Thanks for this comment Gavin.

I use colon separated syntax to indicate the multiplexing of different hierarchy levels of thread/coroutine/lightweight threads.

1:M:N means 1 scheduler thread, M kernel threads and N lightweight threads. So 8 lightweight threads multiplexed over 2 kernel threads multiplexed by one scheduler thread looks as this:

  1:0:0
  1:0:1
  1:0:2
  1:0:3
  1:1:0
  1:1:1
  1:1:2
  1:1:3

Can use ringbuffers to route data between threads, there's a multiproducer multiconsumer ringbuffers available. I also wrote what I call token ring parallelism where there is no locks but threads take turn writing but read as fast as they can.

My token ring parallelism can be found in this sourcefile https://github.com/samsquire/multiversion-concurrency-contro...

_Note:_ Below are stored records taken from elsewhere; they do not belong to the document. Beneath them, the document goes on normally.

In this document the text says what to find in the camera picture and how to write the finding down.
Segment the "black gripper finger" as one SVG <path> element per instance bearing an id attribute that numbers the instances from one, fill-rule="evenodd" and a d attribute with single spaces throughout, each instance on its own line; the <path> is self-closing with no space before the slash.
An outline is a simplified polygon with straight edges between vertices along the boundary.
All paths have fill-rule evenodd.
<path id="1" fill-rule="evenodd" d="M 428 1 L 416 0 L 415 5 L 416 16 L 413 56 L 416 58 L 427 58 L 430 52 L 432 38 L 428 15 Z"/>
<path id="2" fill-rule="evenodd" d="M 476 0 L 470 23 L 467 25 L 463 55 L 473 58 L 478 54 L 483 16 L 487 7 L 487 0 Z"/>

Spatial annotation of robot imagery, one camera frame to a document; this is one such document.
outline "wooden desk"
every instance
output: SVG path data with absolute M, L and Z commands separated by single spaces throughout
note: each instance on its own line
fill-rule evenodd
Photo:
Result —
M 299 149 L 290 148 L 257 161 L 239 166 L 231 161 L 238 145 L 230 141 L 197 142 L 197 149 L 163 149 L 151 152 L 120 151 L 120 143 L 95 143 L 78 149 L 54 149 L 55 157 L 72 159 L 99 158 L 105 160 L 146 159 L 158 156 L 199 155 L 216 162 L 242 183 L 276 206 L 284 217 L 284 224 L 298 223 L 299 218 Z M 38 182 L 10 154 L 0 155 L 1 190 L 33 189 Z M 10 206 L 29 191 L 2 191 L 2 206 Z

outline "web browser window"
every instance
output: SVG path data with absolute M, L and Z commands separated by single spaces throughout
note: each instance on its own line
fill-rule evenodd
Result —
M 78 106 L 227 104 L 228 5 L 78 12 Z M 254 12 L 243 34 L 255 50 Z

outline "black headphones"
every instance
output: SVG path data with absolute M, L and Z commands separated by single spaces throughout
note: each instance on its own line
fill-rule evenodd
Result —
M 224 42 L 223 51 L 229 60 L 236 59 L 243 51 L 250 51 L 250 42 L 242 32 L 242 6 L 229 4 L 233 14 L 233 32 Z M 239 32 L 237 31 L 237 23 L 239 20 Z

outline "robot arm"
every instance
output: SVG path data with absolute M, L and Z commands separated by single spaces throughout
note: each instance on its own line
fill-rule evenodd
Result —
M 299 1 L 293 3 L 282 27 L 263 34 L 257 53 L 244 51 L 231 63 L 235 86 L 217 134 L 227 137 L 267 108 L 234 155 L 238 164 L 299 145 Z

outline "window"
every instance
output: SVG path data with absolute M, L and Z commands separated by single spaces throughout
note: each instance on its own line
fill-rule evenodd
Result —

Essentially there is a state machine that each thread is in reading mode or writing mode. Each thread enables the writing mode of the next thread THREAD_ID + 1 % threads.size(). When the last thread is reached, writing mode is enabled and then when that finishes, reading mode for all threads is reenabled.

Need some approach to representing data flow between threads that is efficient and is pull/push driven.

AtlasBarfed · on Jan 3, 2023

Scylla is a C++ rewrite of cassandra, the threading has been better as well with thread-per-core. Cassandra 4.0 has some thread-per-core rearchitecture so it remains to be seen if Scylla has performance advantages it used to tout.

I have not checked if Scylla ever caught up to Cassandra 3.0's feature set, last I checked it had not. It may be "going its own way" on features as well. I believe (they can correct me).

My personal recommendation would be to start with Cassandra, and when operations allow it, move to scylla if performance testing shows it is better. There is also exotic stuff like Rocksandra. Cassandra and Scylla are fundamentally similar in operations (add/remove nodes, scaling, etc). The scylla folks will contend the operations are easier since they get more perf per node so you need less nodes.

It's a good idea with cassandra / scylla to bootstrap with a performance testing, data loading, provisioning loop. It gets you used to operations and the tooling for backups, loads, and load testing and metrics.